Note that the tree CAFE7 refers to the blob F92A0 as pic.png
. In another tree, that same blob may have another name.
The diagram above is equivalent to a file system with a root directory that has one file at /test.js
, and a directory named /docs
with two files: /docs/
pic.png
and /docs/
1.txt
.
Now it’s time to take a snapshot of that file system — and store all the files that existed at that time, along with their contents.
In git
, a snapshot is a commit. A commit object includes a pointer to the main tree (the root directory), as well as other meta-data such as the committer, a commit message and the commit time.
In most cases, a commit also has one or more parent commits — the previous snapshot(s). Of course, commit objects are also identified by their SHA-1 hashes. These are the hashes we are used to seeing when we use git log
.
Every commit holds the entire snapshot, not just diffs from the previous commit(s).

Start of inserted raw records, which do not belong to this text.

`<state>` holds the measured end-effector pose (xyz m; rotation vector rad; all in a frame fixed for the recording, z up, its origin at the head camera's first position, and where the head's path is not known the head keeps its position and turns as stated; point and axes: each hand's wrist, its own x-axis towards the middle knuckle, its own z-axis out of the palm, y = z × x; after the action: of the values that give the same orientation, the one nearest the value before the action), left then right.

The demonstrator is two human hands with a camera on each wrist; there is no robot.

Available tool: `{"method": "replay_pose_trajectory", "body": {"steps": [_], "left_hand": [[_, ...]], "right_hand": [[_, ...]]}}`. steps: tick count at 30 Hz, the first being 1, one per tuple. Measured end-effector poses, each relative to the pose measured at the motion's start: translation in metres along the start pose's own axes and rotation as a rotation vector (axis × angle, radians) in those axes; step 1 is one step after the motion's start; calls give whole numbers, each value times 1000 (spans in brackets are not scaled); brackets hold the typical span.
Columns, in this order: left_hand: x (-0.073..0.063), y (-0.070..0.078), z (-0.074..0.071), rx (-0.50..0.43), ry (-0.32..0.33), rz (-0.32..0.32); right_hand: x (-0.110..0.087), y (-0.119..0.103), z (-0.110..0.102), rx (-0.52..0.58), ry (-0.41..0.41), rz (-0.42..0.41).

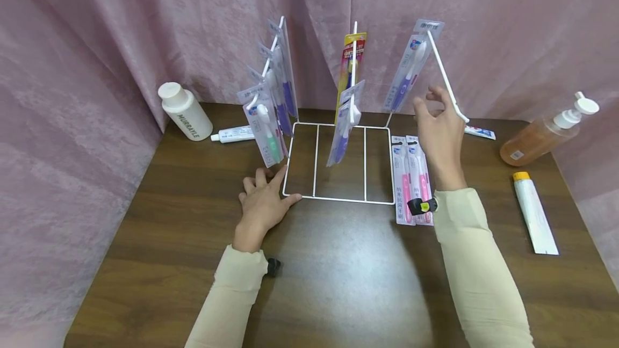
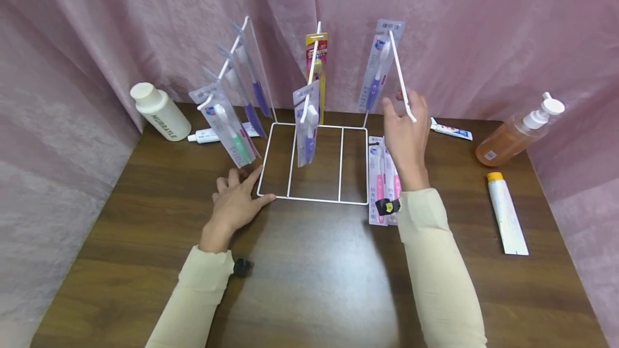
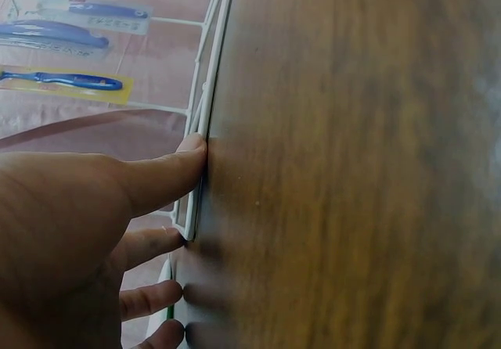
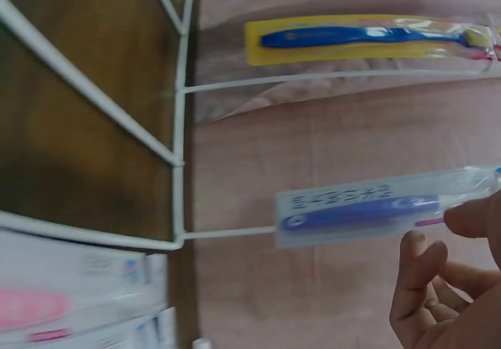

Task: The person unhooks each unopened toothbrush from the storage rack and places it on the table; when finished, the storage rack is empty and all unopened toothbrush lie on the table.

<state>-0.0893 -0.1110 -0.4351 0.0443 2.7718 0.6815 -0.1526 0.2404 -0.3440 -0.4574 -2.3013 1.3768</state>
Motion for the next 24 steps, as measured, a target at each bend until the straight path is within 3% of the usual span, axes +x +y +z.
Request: {"method": "replay_pose_trajectory", "body": {"steps": [7, 15, 24], "left_hand": [[2, -2, 5, -11, -21, -6], [2, -2, 4, -23, -15, -8], [3, -6, 3, -34, -1, -5]], "right_hand": [[22, -19, 3, 151, -31, 11], [29, -28, 10, 270, -31, -9], [31, -34, 21, 323, 4, -32]]}}
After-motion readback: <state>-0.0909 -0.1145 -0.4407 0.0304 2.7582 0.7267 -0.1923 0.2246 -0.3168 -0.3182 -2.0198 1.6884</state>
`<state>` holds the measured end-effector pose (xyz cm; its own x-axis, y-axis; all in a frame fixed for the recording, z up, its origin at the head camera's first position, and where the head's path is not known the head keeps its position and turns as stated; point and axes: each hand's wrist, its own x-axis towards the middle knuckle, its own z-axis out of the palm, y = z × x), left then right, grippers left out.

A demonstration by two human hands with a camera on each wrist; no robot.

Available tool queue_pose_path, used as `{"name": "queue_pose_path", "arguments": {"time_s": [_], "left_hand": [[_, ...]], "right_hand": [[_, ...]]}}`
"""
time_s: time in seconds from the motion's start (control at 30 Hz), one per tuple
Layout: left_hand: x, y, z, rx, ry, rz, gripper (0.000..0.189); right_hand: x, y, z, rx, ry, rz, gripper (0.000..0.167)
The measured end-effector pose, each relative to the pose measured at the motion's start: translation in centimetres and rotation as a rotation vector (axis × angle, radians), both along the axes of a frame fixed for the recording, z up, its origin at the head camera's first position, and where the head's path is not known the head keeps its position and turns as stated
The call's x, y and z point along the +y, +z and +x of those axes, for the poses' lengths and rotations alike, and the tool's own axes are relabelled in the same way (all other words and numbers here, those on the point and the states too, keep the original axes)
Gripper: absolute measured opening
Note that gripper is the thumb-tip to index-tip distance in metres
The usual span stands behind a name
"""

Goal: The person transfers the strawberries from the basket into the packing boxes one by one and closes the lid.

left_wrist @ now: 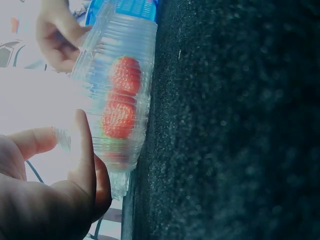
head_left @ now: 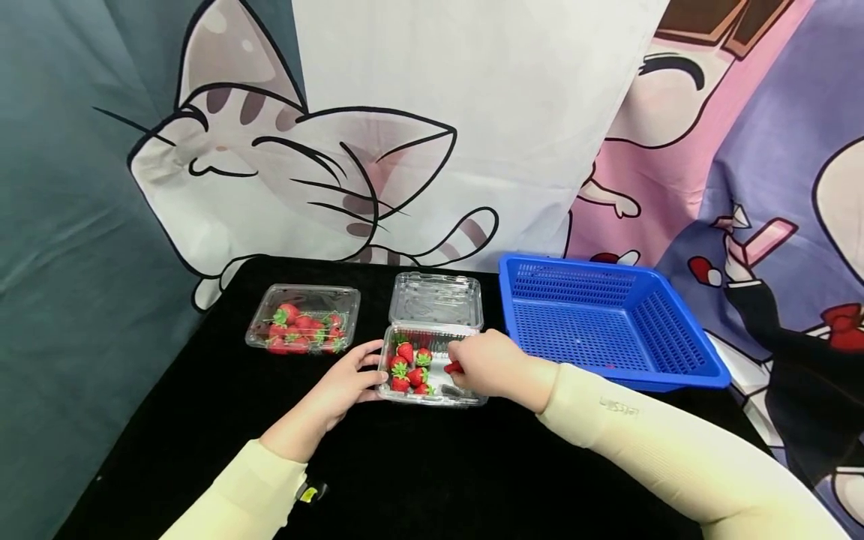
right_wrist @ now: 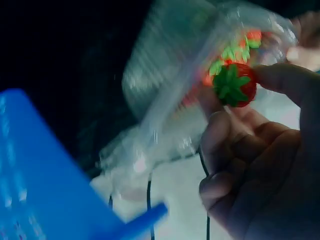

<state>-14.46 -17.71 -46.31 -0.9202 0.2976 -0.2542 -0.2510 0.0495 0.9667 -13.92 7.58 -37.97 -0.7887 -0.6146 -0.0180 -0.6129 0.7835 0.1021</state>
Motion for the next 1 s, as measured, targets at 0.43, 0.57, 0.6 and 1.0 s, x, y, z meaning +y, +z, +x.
{"name": "queue_pose_path", "arguments": {"time_s": [0.43, 0.57, 0.6, 1.0], "left_hand": [[0.1, -0.4, -0.2, -0.006, 0.014, 0.006, 0.062], [0.1, -0.4, -0.2, -0.004, 0.013, 0.016, 0.062], [0.1, -0.4, -0.3, -0.006, 0.014, 0.018, 0.062], [0.1, -0.1, -0.2, -0.007, 0.006, 0.016, 0.063]], "right_hand": [[-2.6, -3.6, -2.0, 0.033, -0.223, 0.091, 0.019], [-3.0, -3.9, -3.0, -0.05, -0.318, 0.045, 0.027], [-3.0, -3.9, -3.2, -0.067, -0.334, 0.03, 0.029], [-2.9, -3.2, -3.8, -0.15, -0.362, -0.015, 0.029]]}}
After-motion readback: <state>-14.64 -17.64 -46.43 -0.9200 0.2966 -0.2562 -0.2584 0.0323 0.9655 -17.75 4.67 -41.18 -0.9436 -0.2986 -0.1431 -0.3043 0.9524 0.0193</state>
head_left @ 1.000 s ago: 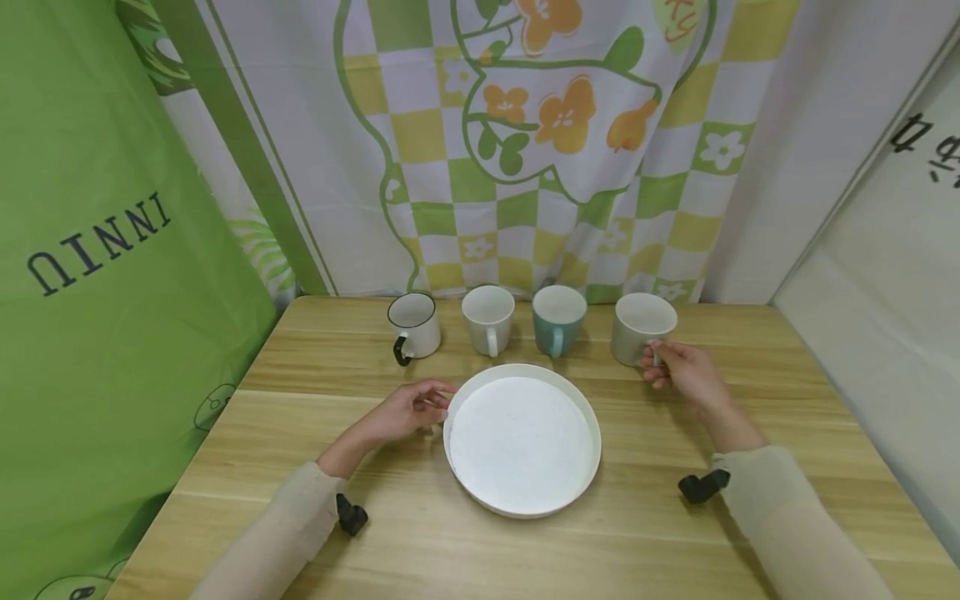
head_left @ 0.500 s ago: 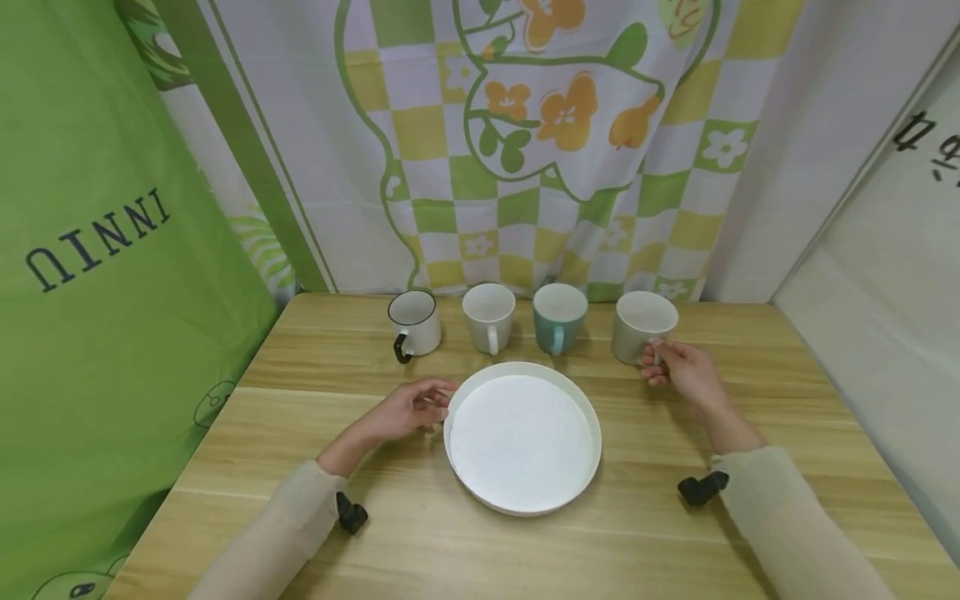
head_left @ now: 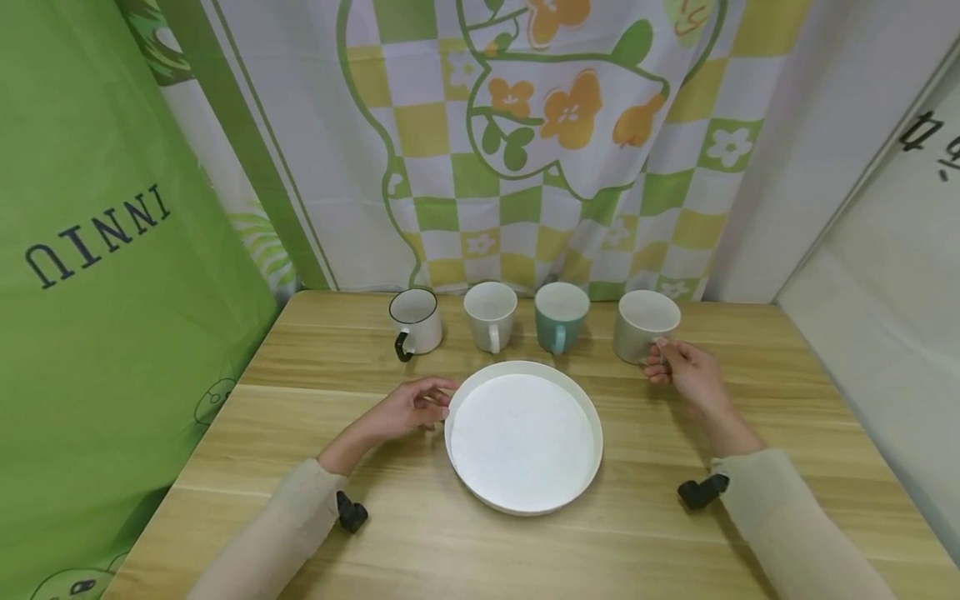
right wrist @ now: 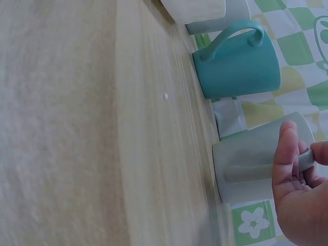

How can that work? Doesn’t that mean that we have to store a lot of data every commit?
Let’s examine what happens if we change the contents of a file. Say that we edit 1.txt
, and add an exclamation mark — that is, we changed the content from HELLO WORLD
, to HELLO WORLD!
.
Well, this change would mean that we have a new blob, with a new SHA-1 hash. This makes sense, as sha1("HELLO WORLD")
is different from sha1("HELLO WORLD!")
.
Since we have a new hash, then the tree’s listing should also change. After all, our tree no longer points to blob 73D8A, but rather blob 62E7A instead. As we change the tree’s contents, we also change its hash.
And now, since the hash of that tree is different, we also need to change the parent tree — as the latter no longer points to tree CAFE7, but rather tree 24601. Consequently, the parent tree will also have a new hash.
Almost ready to create a new commit object, and it seems like we are going to store a lot of data — the entire file system, once more! But is that really necessary?
Actually, some objects, specifically blob objects, haven’t changed since the previous commit — blob F92A0 remained intact, and so did blob F00D1.
So this is the trick — as long as an object doesn’t change, we don’t store it again. In this case, we don’t need to store blob F92A0 and blob F00D1 once more. We only refer to them by their hash values. We can then create our commit object.
Since this commit is not the first commit, it has a parent — commit A1337.
So to recap, we introduced three git objects:
- blob — contents of a file.
- tree — a directory listing (of blobs and trees).
- commit — a snapshot of the working tree.
Let us consider the hashes of these objects for a bit. Let’s say I wrote the string git is awesome!
and created a blob from it. You did the same on your system. Would we have the same hash?
The answer is — Yes. Since the blobs consist of the same data, they’ll have the same SHA-1 values.
What if I made a tree that references the blob of git is awesome!
, and gave it a specific name and metadata, and you did exactly the same on your system. Would we have the same hash?
Again, yes. Since the trees objects are the same, they would have the same hash.
What if I created a commit of that tree with the commit message Hello
, and you did the same on your system. Would we have the same hash?
In this case, the answer is — No. Even though our commit objects refer to the same tree, they have different commit details — time, committer etc.